A CHEF who tried for three years to evade justice for sexually assaulting a woman has been jailed.
Mustafa Akgol forced his way into a woman’s home and sexually assaulted her, York Crown Court heard.
A jury heard they were strangers to each other.
After police had identified him as the attacker and he was charged, Akgol went on the run and had to be arrested on a bench warrant.
The woman had to give evidence against him twice as he denied committing any sexual offence.
But the second jury to try his case convicted him of sexual assault and today he is serving a three-year prison sentence.
He will be on the sex offenders’ register and disbarred from working with vulnerable people and children, both for the rest of his life.
Judge Simon Hickey told him: “A young, vulnerable woman in her own room was assaulted by you, forcing your way in.”
Akgol, 45, of Redbarn Drive, Osbaldwick, denied sexual assault.
He followed court proceedings with the help of a Turkish interpreter.
The woman told the juries she was at home on the evening of January 14, 2019.
She heard a noise on the stairs and went to her door. A stranger was standing there.
Before she could do anything he put his foot in the door and forced his way into the flat.
She retreated backwards to her bed where he sexually assaulted her.
Throughout he only said “Ssssh”, the court heard.
Later the same evening he returned, making it clear that he wanted her to perform a sex act on him.
She told him to leave and he did.
“I was shaking like a leaf,” she said.
Forensic scientists found Akgol’s DNA on the woman’s bra, as well as unknown DNA, York Crown Court heard, and the woman picked him out of a police ID procedure following his arrest.
Akgol stood trial for the first time in November, but legal problems meant the case had to be abandoned before the jury was asked to consider its verdicts.
After the first set of jurors was discharged, Akgol went on the run but was later arrested.

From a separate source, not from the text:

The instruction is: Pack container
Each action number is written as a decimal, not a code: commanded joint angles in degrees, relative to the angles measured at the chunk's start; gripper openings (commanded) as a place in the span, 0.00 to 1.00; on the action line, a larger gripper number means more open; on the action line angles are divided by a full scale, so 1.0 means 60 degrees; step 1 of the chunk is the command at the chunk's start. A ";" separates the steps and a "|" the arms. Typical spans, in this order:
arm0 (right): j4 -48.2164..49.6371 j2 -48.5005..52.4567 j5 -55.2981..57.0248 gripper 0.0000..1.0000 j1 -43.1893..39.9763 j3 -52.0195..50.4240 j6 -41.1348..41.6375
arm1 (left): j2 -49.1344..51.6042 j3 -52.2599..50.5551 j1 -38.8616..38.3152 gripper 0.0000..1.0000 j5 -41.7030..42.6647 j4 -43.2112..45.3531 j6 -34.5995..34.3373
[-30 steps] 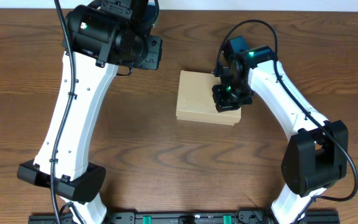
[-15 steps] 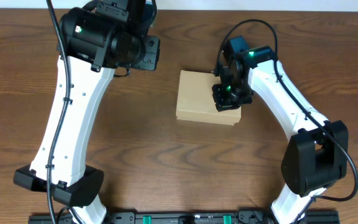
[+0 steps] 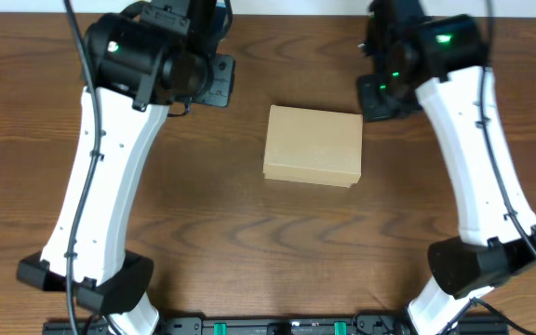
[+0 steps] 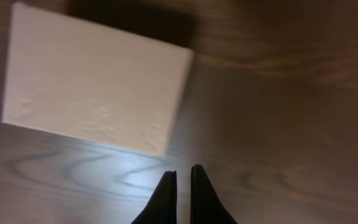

He stood trial again in February.
In the witness box he denied going to the woman’s bedsit, and said he had spent the evening at another flat in the same building.
He falsely claimed the faces the police chose to go alongside his in the ID procedure were of a “different ethnic” group to his. But police showed the jury the 12 photos that had been used.
He also claimed he hadn’t understood the questions in the police interview.
But, the jury heard, a Turkish interpreter had sat next to him translating the questions for him.